Wikipedia.org paved the way for many other peer to peer sites and opening the ebusiness world up to a multitude of possibilities. Crowdsourcing has developed a new opportunity for ebusiness owners who want to showcase their expertise.WikiHow for example, a How-to encyclopedia created for and by the crowd allows you to learn about different techniques and articles. The site ranges from, How to win big in Vegas to how to knit your baby’s first sweater. eBay created ebaywiki where it educates its members on “buying and selling photography” (find another example)

What is fascinating about this particular business model is the drive so many have to contribute. Volunteerism is driven my a sense of purpose and community involvement. Wikipedia and many others, which use crowdsourcing as their model for growth have grown exponentially in the last few years and many believe the trend is here to stay.

Crowdsourcing, sustains itself on trust and purpose, making this a true paradigm shift for the economic belief that people are driven by monetary compensation. The community “trusts” its members because they know those who contribute (for the most part) are driven by passion and not monetary gain. BitTorrent, for example is a social site which helps people share music from one another. Music unites people and having the ability to tap into music experts in order to discover new artists and music genres is a luxury even the most deaf tone person can appreciate because through the wisdom of crowds comes the increased wisdom of each individual community member.

Epinions consists solely of reviews and ratings. This allows for people to search reviews they trust and who share similar interests. Therefore, introducing them to new products or experiences.

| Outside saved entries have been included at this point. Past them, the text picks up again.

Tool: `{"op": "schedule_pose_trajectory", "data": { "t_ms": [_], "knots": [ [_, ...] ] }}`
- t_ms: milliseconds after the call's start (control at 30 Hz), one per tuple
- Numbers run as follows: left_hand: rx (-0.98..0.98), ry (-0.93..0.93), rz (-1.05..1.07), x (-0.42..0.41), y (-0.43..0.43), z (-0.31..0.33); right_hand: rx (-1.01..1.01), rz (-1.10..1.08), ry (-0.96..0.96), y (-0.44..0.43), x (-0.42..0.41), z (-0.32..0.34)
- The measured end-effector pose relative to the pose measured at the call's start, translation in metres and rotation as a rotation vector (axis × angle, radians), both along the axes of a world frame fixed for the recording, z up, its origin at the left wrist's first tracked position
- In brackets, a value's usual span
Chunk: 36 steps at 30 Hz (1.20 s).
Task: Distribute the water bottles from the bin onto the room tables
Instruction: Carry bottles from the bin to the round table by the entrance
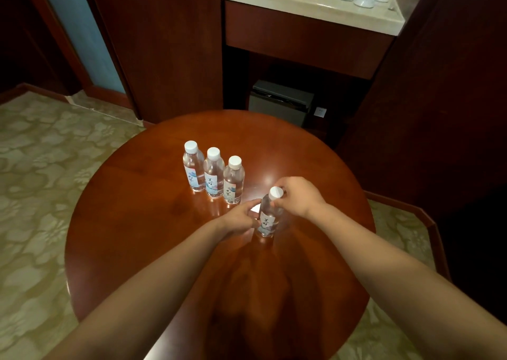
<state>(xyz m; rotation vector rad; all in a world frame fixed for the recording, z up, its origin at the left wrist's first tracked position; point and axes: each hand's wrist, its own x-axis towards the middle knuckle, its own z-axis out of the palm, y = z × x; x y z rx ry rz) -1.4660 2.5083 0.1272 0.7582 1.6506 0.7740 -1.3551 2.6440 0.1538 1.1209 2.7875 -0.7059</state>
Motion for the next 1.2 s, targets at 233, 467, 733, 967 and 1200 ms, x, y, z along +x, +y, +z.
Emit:
{"op": "schedule_pose_trajectory", "data": {
  "t_ms": [233, 467, 733, 967, 1200],
  "knots": [
    [0.031, -0.046, 0.140, -0.027, 0.004, -0.013, 0.035, 0.011, 0.002, 0.006, -0.038, 0.000],
    [0.011, -0.092, 0.214, -0.038, 0.004, -0.024, 0.070, 0.004, 0.016, 0.017, -0.069, -0.002],
    [0.004, -0.080, 0.225, -0.042, 0.013, -0.034, 0.076, -0.004, 0.039, 0.022, -0.075, -0.005],
    [0.034, -0.068, 0.237, -0.043, 0.009, -0.032, 0.013, -0.011, 0.091, 0.020, -0.069, -0.006],
    [0.105, 0.019, 0.290, -0.041, 0.000, -0.027, -0.103, -0.021, 0.064, 0.004, -0.044, -0.014]
  ]
}}
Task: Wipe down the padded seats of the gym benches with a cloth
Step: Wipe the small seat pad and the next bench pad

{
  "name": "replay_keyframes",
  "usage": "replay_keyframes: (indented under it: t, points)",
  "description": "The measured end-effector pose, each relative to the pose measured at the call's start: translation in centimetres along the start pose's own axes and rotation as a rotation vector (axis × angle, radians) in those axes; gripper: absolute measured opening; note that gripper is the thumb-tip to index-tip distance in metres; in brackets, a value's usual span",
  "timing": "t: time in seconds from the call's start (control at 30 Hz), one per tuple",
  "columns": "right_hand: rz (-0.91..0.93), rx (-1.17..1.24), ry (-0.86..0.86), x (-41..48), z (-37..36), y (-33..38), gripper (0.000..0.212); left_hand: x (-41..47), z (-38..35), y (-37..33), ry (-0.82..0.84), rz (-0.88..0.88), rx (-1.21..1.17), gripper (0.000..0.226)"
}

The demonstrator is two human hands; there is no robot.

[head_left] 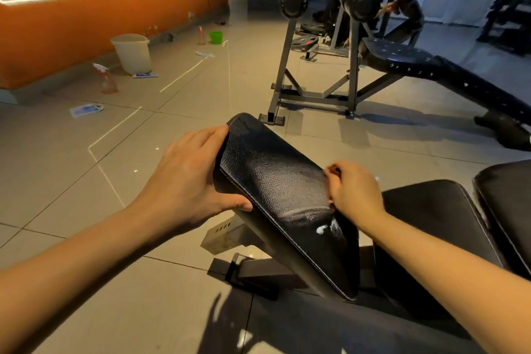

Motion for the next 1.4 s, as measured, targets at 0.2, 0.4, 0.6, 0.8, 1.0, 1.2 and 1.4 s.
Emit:
replay_keyframes:
  t: [0.2,0.4,0.6,0.8,1.0,1.2,1.4]
  points:
    - [0.240,0.279,-0.030,-3.2,1.4,8.0,0.017,0.3,-0.1,-0.2,0.016,0.006,0.020,0.129]
    - [0.229,0.112,-0.019,-2.2,0.6,3.8,0.016,0.0,-0.1,-0.1,0.008,0.010,0.039,0.129]
    - [0.077,0.131,0.058,-2.0,0.8,5.1,0.022,0.0,-0.1,-0.3,0.010,0.008,0.031,0.128]
    - [0.376,0.217,0.109,-3.7,2.5,7.7,0.018,0.0,-0.2,0.1,0.012,-0.001,0.079,0.132]
    - [-0.185,0.175,0.058,0.1,1.3,0.8,0.015,0.0,-0.4,0.5,-0.007,-0.026,0.076,0.132]
    - [0.227,0.397,0.178,-4.7,3.8,8.7,0.016,0.0,-0.4,0.7,-0.005,-0.025,0.053,0.128]
    - [-0.120,0.084,0.206,-0.9,3.0,1.1,0.005,0.0,-0.6,1.2,-0.026,-0.052,0.052,0.128]
Point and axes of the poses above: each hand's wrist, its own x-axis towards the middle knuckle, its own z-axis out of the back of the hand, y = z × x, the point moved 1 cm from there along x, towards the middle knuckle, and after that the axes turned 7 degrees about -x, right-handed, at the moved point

Epinions now goes a step further…You can even review the Reviewer!

Forums and reviews have become popular because of two main reasons: people seek experts for advice, and people want to be seen as experts themselves.

No longer must you feel like you do not have an area of expertise because you can turn your hobby into your Niche specialty and allow others to seek your advice.

Consumers shop differently now. They no longer shop at a bricks and mortar, they shop online. Not just online, but from one another. Non-affiliated private consumers as in the case of ebay.com.

We now live in the age of Transparency. Buyers are more educated because their knowledge base has increased through the interaction of online communities writing reviews, answering questions for one another. Consumers are now more apt to research forums to get the inside “scoop” on products and their developments. Companies have become more savvy to this trend and have now begun interacting with their customers online. Developers are beginning to interact with their “fans” online and involving them in the production process.

This is genius! Can you imagine being part of the process of creating your favorite music video? This is where the trend is going….it is you who decides…the crowd. And when the crowd feels heard acknowledged and looked after… the lines start forming. Buyers are literally waiting in line or should I say “on-line” for products to come out of production. Production they have been in the trenches with, with products they have helped develop. Along the way building loyalty for the companies’ brand and product line. Crowdsourcing is the perfect integration of online and offline merging together in the development of e business.